A Poem with Two Simple Metaphors

One of the most successful contexts in which to teach metaphor is the poem by Thomas Hornsby Ferril, “Always Begin Right Here Where You Are.” This poem, fewer than 50 words, is reproduced below:

“Always Begin Where You Are”

Always begin right here where you are

And work out from here:

If adrift, feel the feel of the oar in the oarlock first,

If saddling a horse let your right knee slug

The belly of the horse like an uppercut,

Then cinch his suck,

Then mount and ride away

To any dream deserving the sensible world.

Thomas Hornsby Ferril (1896 – 1988)

Metaphors Fit the Poet’s Experiences

Ferril’s poetry typically focused on the Rocky Mountain region of the United States, especially around Colorado. In fact, from 1979 until he died in 1988, he held the position of Poet Laureate of Colorado.

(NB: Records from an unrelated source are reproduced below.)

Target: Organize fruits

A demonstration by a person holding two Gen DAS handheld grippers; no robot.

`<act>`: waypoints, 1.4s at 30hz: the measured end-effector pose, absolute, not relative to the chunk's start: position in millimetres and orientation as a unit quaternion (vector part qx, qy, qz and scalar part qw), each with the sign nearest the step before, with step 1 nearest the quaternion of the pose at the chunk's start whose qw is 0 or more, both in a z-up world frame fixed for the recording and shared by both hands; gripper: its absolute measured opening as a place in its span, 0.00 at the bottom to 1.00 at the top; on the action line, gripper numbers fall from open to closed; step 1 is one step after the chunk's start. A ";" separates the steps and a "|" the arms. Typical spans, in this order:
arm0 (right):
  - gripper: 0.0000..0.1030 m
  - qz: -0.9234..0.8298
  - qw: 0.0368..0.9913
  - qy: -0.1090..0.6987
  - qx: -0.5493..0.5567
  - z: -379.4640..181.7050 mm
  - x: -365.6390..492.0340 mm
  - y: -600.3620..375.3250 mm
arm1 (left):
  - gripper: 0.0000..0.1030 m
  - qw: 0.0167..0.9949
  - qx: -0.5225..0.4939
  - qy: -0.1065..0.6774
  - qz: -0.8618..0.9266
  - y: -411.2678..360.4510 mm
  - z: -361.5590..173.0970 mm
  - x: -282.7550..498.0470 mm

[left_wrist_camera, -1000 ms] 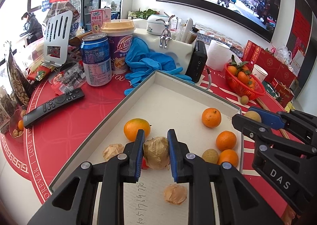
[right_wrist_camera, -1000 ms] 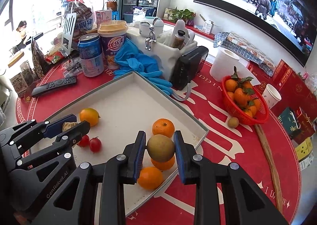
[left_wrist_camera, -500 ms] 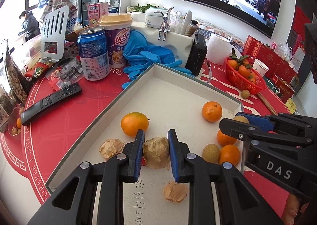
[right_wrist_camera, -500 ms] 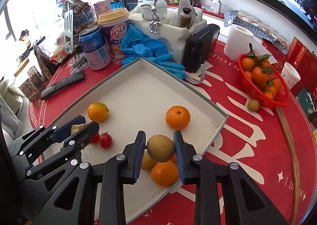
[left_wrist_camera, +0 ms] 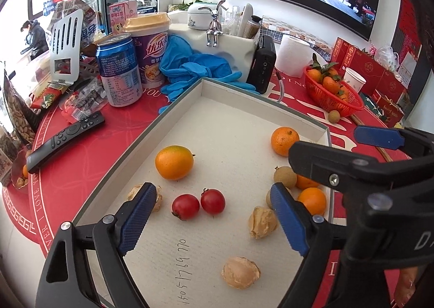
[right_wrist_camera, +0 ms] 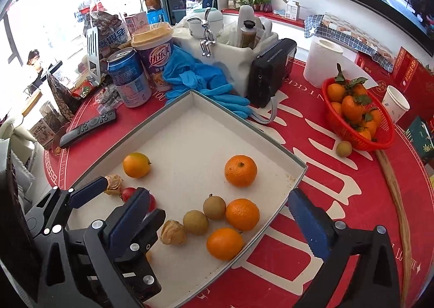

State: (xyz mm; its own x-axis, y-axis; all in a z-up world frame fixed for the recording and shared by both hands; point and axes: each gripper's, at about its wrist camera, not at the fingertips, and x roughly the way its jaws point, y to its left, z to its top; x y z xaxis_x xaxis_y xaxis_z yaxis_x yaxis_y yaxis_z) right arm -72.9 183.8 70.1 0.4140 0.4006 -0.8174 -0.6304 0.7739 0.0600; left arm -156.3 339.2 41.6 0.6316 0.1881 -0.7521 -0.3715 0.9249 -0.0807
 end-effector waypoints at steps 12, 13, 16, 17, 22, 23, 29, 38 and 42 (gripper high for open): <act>0.99 0.269 0.833 0.467 -0.128 66.3 -67.4 168.5 | 0.90 0.891 -0.065 0.417 0.166 320.9 39.2 -152.7; 0.99 0.267 0.833 0.467 -0.128 66.7 -67.1 167.7 | 0.90 0.890 -0.071 0.420 0.161 321.4 38.5 -152.6; 0.99 0.266 0.832 0.469 -0.131 66.5 -67.5 166.6 | 0.90 0.887 -0.084 0.426 0.155 323.3 36.6 -151.5; 0.99 0.266 0.832 0.469 -0.132 66.3 -68.0 166.4 | 0.90 0.887 -0.084 0.427 0.156 323.4 36.5 -151.2; 0.99 0.264 0.833 0.467 -0.138 65.7 -70.0 167.4 | 0.90 0.886 -0.081 0.427 0.164 323.8 36.5 -151.6; 0.99 0.264 0.832 0.467 -0.139 65.6 -70.2 167.7 | 0.90 0.885 -0.082 0.427 0.164 324.4 36.4 -151.1; 0.99 0.263 0.833 0.463 -0.148 64.9 -72.7 170.3 | 0.90 0.886 -0.077 0.426 0.165 323.0 36.8 -151.4; 0.99 0.262 0.833 0.463 -0.156 63.6 -74.1 172.1 | 0.91 0.887 -0.076 0.423 0.170 323.7 37.7 -152.0; 0.99 0.261 0.832 0.464 -0.159 62.7 -74.3 173.0 | 0.91 0.888 -0.075 0.420 0.171 322.8 39.0 -152.8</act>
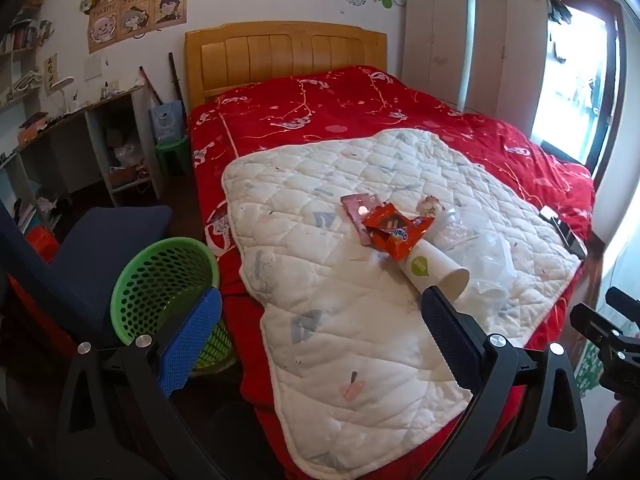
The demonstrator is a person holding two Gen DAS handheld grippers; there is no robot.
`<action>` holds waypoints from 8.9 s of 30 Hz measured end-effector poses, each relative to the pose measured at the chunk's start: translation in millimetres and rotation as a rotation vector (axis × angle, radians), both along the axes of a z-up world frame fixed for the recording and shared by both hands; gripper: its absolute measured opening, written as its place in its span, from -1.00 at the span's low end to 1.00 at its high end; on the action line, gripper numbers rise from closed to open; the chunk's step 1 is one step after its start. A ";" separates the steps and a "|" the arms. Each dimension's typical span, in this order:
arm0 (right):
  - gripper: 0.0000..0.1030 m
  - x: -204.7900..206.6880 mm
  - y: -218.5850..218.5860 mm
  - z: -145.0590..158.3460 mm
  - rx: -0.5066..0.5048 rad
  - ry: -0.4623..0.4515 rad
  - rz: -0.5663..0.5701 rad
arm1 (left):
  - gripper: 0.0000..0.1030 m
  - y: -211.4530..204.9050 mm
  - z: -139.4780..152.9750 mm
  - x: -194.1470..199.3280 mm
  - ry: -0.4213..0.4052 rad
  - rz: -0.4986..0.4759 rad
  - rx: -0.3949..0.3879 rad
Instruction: Collect trash
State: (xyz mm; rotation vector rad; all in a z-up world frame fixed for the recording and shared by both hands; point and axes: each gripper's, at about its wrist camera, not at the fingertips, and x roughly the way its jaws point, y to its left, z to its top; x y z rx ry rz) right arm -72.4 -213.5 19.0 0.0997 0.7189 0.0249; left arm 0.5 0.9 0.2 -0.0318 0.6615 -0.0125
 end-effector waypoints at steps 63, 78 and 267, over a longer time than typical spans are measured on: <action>0.88 3.1 -2.2 0.8 0.002 -0.009 -0.001 | 0.90 5.9 -6.4 3.9 0.024 0.031 -0.023; 0.88 19.4 -3.1 -3.9 -0.018 0.001 0.009 | 0.90 10.6 -9.4 18.9 0.042 0.043 -0.033; 0.36 203.6 365.8 -72.6 0.047 0.233 0.794 | 0.14 292.9 -129.7 26.7 0.289 0.485 -0.314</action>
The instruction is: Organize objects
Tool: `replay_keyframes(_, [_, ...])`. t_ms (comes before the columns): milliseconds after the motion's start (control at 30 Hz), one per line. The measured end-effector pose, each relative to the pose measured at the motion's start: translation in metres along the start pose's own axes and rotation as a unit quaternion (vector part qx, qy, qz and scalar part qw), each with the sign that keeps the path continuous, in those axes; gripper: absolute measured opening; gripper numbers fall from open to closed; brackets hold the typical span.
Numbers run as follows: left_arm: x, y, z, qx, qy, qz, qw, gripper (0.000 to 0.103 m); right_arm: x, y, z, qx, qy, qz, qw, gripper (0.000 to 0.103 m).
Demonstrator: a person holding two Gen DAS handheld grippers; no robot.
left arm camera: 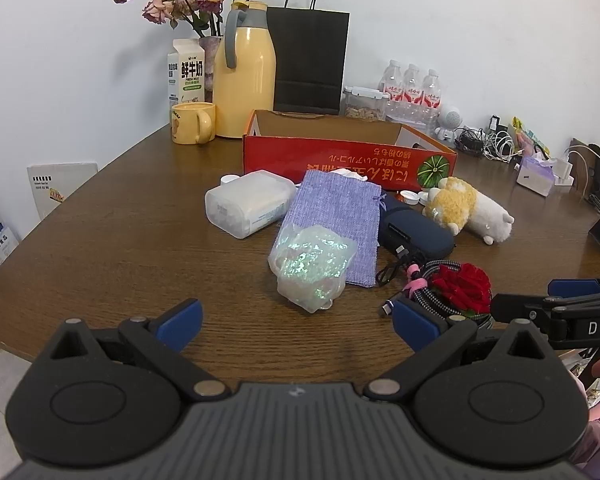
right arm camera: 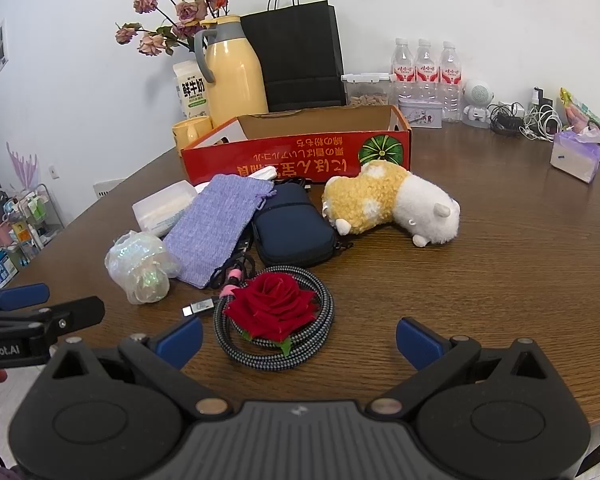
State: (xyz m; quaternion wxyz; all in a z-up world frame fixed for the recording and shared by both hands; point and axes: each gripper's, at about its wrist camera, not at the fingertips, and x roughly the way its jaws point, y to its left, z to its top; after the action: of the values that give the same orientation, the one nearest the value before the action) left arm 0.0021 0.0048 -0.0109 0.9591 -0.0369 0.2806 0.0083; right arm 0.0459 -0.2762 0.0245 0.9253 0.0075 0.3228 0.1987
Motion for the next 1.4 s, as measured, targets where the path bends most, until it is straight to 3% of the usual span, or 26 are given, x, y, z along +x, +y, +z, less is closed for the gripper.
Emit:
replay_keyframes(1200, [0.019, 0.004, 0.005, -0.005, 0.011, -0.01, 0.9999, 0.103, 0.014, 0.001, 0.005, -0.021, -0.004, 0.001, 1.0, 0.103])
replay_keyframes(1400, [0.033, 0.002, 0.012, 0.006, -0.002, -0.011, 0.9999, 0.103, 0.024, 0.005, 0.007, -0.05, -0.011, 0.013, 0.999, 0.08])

The poem’s two images – rowing a boat and saddling a horse – evoke the great outdoors that might be enjoyed Out West. However, the message will be meaningful to youngest adults almost anywhere, as they try to navigate the course of their own lives.

The Oar and Oarlock Metaphor

All metaphor begins with imagery. In a poem, the image must be an intrinsic part of the whole poem. In “Always Begin Where You Are,” the first concrete image takes up only one line. It is both a muscular and a visual image: “If adrift, feel the feel of the oar in the oarlock first.”

This image has two parts: First, a rower is “adrift.” Second, the rower must set the oars into their oarlocks and feel the current moving against those oars. So reddit best essay writing service points out that students must first sense this image: see it, feel it. Imagine sitting in a rowboat, with only oars to keep you on course. If the rower is to have any control of the boat, he must hold onto those oars.

Once students have this image clearly in their minds and muscles, the instructor can proceed to the next image.

The metaphor of Saddling a Horse

Again, students must first imagine the literal scene the image evokes. They must try to imagine themselves standing beside a horse, trying to get saddled and ready to ride. Again, this metaphor can be imagined in the muscles: “slug the belly of the horse like an uppercut,” and “cinch his suck.”

The image “cinch his suck” has to do with tightening the cinch around the horse when the horse is sucking in, not when he’s deliberately bloating his belly. Horses are smart, and will sometimes push out their bellies when they’re being cinched, so the cinch will loosen when they suck in their bellies. Then – guess what happens to the rider!

Put the Images Together

Once the students have these two images in mind, the instructor can begin to elicit the metaphorical meaning of the poem. These questions might help:

  • If the power of the boat does not have the oars in the oarlock, what might happen?
  • If the horseback riders saddle is loose and slips, what will happen?
  • What’s the poetic idea here, then? Try to put that idea into one or two sentences.

Teaching the Message of the Metaphors

Both of the images in this poem are about individuals gaining control of the particular situation with which they are currently confronted. So educators from DoMyWriting say that the message is something like: To start moving toward a goal, or at least moving away from chaos, you need to get a handle on the current situation right now. That is, before doing anything else, you need to gain control.

Mount and Ride Away to Any Dream Deserving the Sensible World

This final line of the poem culminates the horse saddling metaphor and states the message metaphorically. One cannot mount and ride away on a loosely saddled horse: the results would be disastrous. How does a dream become sensible? What kind of dream deserves a sensible world? What are the dual meanings of the word, “sensible”? Is there an oxymoron in this last line? How does this last line relate to the two metaphors in the poem?

Adding Personal Metaphors

Rowing and horseback riding might not experience common to all or even most students. To turn this into a more personal poem, students can replace the poem’s two images with images of their creation, out of their own experiences. This will, of course, also change the final and climactic image of the poem. There’s a great opportunity to teach students about unity in a poem!